In this article, Apache Sqoop Introduction, we will primarily discuss why this tool exists. Apache sqoop is part of Hadoop Core project or part of Hadoop Ecosystem project.
Bigdata tools which we use for transferring data between Hadoop and relational database servers is what we call Sqoop. Sqoop primarily stands for Sql for Hadoop.
In addition, there are several processes which Apache Sqoop automates, such as relying on the database to describe the schema to import data. Moreover, to import and export the data, Sqoop uses MapReduce. Also, offers parallel operation as well as fault tolerance. Basically, we can say Sqoop is provided by the Apache Software Foundation.
Basically, Sqoop (“SQL-to-Hadoop”) is a straightforward command-line tool. It offers the following capabilities:
- Generally, helps to Import individual tables or entire databases to files in HDFS
- Also can Generate Java classes to allow you to interact with your imported data
- Moreover, it offers the ability to import from SQL databases straight into your Hive data warehouse.
Why Apache Sqoop
For Hadoop developer, the actual game starts after the data is being loaded in HDFS. They play around this data in order to gain various insights hidden in the data stored in HDFS.

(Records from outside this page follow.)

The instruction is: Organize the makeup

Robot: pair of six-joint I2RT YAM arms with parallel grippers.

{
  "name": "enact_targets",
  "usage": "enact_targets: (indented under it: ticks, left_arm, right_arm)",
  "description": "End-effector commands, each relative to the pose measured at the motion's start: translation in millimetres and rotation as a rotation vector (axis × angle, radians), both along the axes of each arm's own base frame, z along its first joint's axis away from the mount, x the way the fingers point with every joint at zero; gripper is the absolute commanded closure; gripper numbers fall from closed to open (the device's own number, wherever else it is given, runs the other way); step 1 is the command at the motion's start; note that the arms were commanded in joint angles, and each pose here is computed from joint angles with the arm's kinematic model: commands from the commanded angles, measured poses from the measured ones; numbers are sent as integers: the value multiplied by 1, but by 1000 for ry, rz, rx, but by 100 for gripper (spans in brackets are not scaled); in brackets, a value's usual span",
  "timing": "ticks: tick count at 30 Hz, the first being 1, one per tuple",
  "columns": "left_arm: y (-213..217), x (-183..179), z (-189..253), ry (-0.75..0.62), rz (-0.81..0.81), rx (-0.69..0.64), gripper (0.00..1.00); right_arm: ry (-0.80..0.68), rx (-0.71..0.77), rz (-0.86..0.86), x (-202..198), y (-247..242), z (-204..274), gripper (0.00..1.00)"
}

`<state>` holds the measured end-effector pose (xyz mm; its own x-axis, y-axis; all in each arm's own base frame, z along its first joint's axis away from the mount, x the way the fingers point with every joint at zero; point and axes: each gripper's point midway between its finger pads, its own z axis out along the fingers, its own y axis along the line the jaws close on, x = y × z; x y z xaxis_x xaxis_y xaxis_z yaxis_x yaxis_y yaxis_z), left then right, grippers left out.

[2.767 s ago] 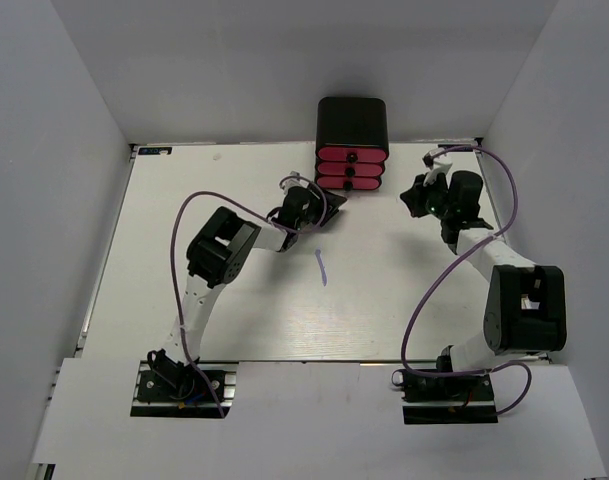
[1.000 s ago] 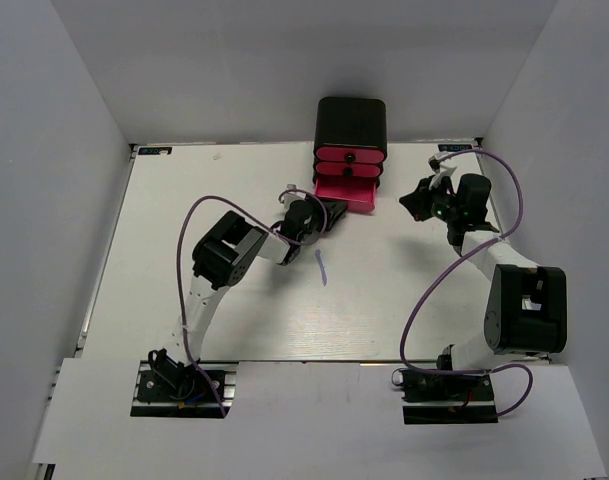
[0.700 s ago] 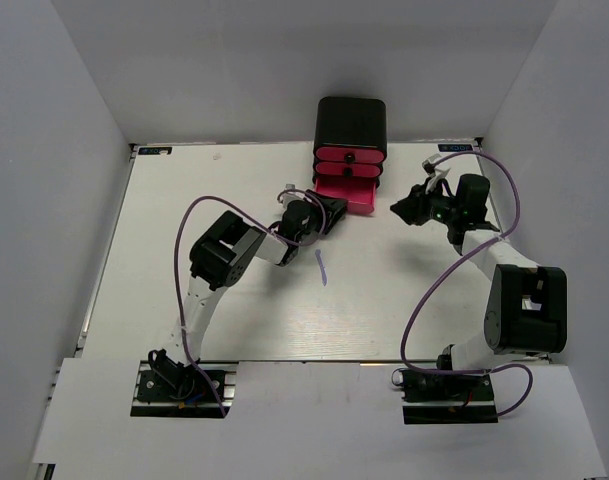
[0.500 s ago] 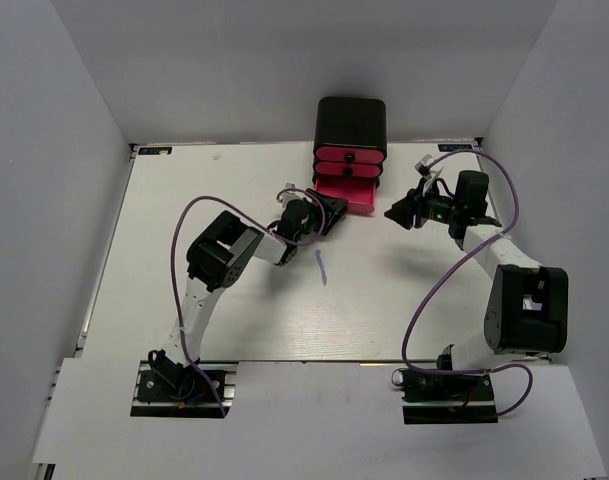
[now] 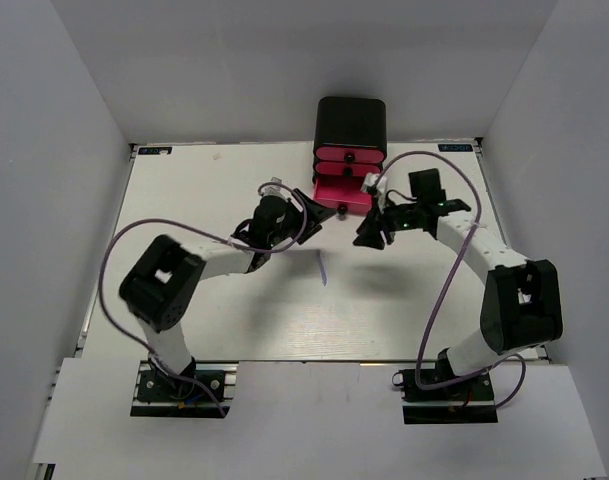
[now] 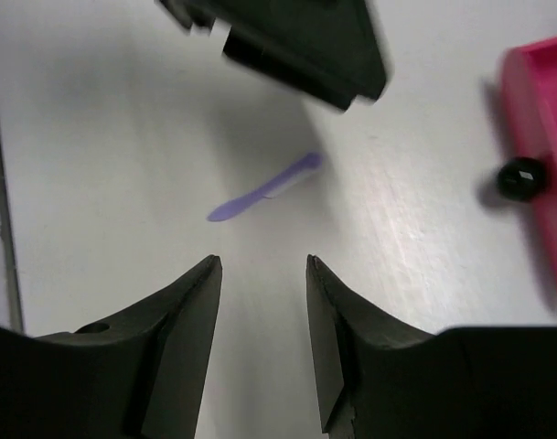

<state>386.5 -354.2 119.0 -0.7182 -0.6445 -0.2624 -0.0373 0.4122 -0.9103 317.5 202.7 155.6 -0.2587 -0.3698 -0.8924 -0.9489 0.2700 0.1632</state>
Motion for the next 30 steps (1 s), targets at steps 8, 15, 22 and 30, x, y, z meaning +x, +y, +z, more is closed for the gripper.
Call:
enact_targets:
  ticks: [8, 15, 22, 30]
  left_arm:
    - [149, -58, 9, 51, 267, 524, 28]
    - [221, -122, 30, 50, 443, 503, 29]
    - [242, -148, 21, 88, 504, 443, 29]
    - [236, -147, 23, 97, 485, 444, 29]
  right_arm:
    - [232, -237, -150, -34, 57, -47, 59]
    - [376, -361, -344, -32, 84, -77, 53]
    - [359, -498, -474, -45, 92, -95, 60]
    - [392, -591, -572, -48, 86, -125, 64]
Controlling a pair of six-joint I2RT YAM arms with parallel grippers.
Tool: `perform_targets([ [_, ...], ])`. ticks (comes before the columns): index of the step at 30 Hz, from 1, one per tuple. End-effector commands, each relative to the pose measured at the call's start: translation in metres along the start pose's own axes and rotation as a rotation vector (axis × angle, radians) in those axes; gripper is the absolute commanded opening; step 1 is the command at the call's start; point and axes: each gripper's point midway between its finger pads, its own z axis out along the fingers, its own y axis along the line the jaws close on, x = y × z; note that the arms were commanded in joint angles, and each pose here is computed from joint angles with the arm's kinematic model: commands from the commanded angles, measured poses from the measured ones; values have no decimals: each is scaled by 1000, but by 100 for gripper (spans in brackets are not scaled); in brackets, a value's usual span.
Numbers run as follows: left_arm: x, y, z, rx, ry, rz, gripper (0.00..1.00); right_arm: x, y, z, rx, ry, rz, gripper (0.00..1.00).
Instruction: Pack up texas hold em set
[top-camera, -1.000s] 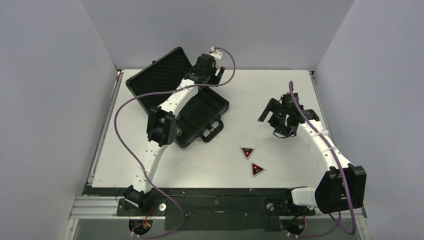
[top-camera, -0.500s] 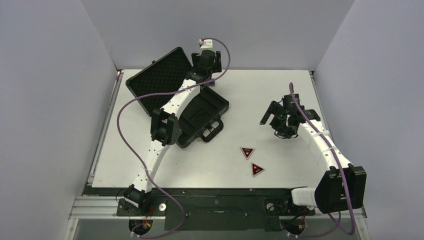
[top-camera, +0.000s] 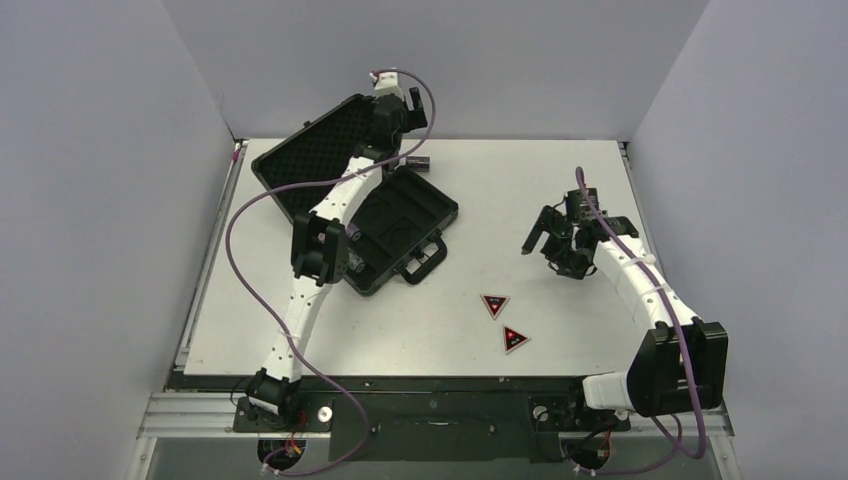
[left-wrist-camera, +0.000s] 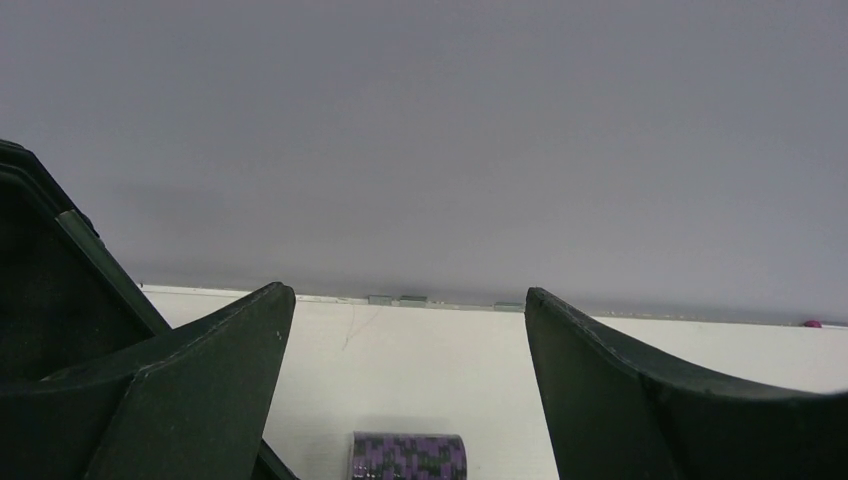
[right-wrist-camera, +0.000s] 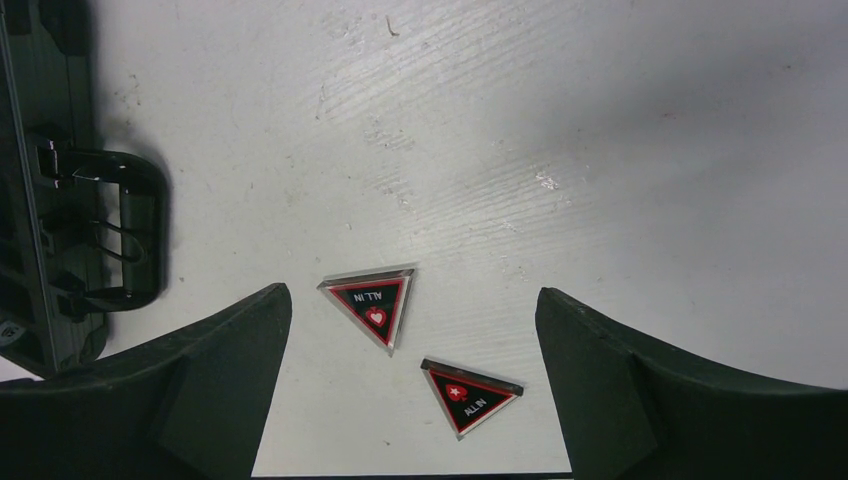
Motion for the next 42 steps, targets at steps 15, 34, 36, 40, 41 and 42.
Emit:
perform_targets([
  [15, 93, 32, 6, -268, 70, -336, 79, 6, -13, 12, 77, 65, -10, 88],
  [34, 139, 65, 10, -419, 122, -717, 74, 21, -31, 15, 119, 109, 6, 88],
  [36, 146, 61, 10, -420, 136, -774, 73, 23, -32, 14, 121, 113, 4, 88],
  [40, 157, 58, 10, -444, 148, -908, 69, 25, -36, 13, 128, 118, 2, 88],
  [41, 161, 58, 10, -452, 156, -918, 68, 25, -38, 13, 130, 120, 2, 88],
  [42, 158, 56, 10, -456, 148, -948, 67, 26, -39, 12, 131, 120, 3, 88],
])
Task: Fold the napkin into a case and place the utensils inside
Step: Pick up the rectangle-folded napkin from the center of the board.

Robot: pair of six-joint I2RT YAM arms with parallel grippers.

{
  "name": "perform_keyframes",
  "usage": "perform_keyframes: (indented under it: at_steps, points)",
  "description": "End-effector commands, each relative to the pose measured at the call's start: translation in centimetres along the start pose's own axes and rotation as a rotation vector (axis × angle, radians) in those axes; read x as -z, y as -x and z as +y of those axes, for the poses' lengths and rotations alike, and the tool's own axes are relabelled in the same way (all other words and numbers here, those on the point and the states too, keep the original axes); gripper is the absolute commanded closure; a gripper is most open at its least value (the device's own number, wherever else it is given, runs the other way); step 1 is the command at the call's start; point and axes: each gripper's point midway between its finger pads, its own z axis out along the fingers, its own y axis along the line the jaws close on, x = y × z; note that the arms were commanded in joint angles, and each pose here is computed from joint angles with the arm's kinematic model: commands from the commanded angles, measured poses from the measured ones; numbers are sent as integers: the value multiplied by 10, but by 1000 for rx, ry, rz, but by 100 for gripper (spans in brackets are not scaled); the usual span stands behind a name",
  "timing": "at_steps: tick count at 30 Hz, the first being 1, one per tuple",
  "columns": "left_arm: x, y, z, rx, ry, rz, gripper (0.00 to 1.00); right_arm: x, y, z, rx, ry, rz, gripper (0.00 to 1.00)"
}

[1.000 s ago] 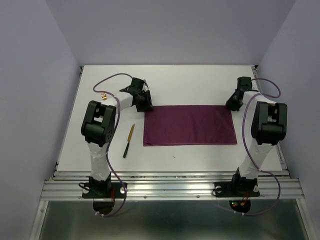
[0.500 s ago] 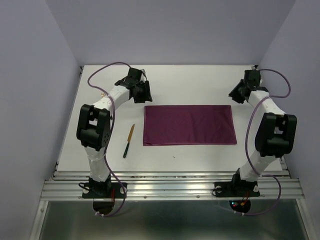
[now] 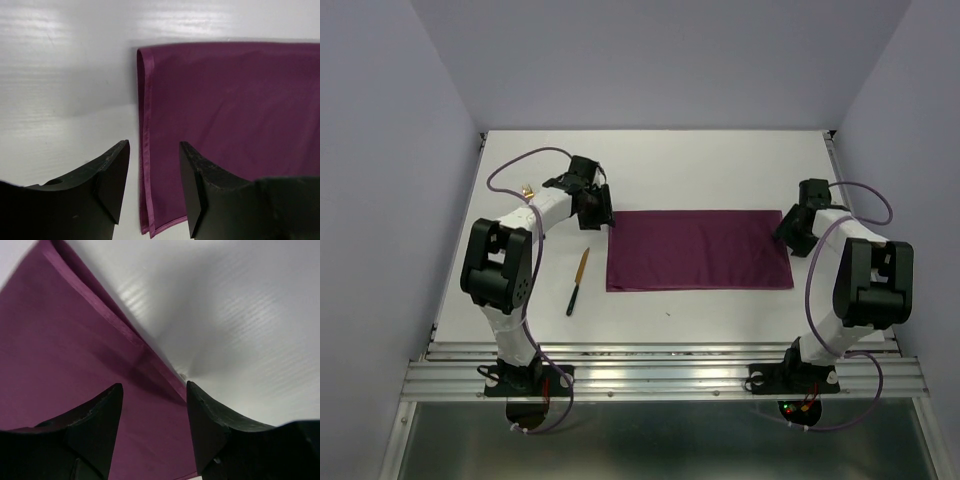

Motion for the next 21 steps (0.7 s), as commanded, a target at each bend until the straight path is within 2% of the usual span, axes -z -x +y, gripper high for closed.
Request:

So, for this analysis, the data residing in the relational database management systems need to be transferred to HDFS. The task of writing MapReduce code for importing and exporting data from the relational database to HDFS is uninteresting & tedious. This is where Apache Sqoop comes to rescue and removes their pain. It automates the process of importing & exporting the data.
Sqoop makes the life of developers easy by providing CLI for importing and exporting data. They just have to provide basic information like database authentication, source, destination, operations etc. It takes care of the remaining part.
Sqoop internally converts the command into MapReduce tasks, which are then executed over HDFS. It uses YARN framework to import and export the data, which provides fault tolerance on top of parallelism.
Apache Sqoop Tutorial: Key Features of Sqoop
Sqoop provides many salient features like:
- Full Data Load: Apache Sqoop can load all the table using a single command.
- Incremental Load: Apache Sqoop provides the facility of incremental load where you can load parts of table whenever it is updated.
- Parallel import/export: Sqoop uses YARN framework to import and export the data, which provides fault tolerance on top of parallelism.
- Import results of SQL query: You can also import the result returned from an SQL query in HDFS.
- Compression: You can compress your data by using deflate(gzip) algorithm with –compress argument, or by specifying –compression-codec argument. You can also load compressed table in Apache Hive.
- Connectors for all major RDBMS Databases: Apache Sqoop provides connectors for multiple RDBMS databases, covering almost the entire circumference.
- Kerberos Security Integration: Kerberos is a computer network authentication protocol which works on the basis of ‘tickets’ to allow nodes communicating over a non-secure network to prove their identity to one another in a secure manner. Sqoop supports Kerberos authentication.
- Load data directly into HIVE/HBase: You can load data directly into Apache Hive for analysis and also dump your data in HBase, which is a NoSQL database.
Sqoop 2 Design Approach & Architecture
The import tool imports individual tables from the database to HDFS. Each row in a table is treated as a record in HDFS.
When we submit a Sqoop command, the main task gets divided into subtasks which are handled by individual Map Task internally. Map Task is the subtask, which imports part of the data to the Hadoop Ecosystem. Collectively, all Map tasks import the whole data.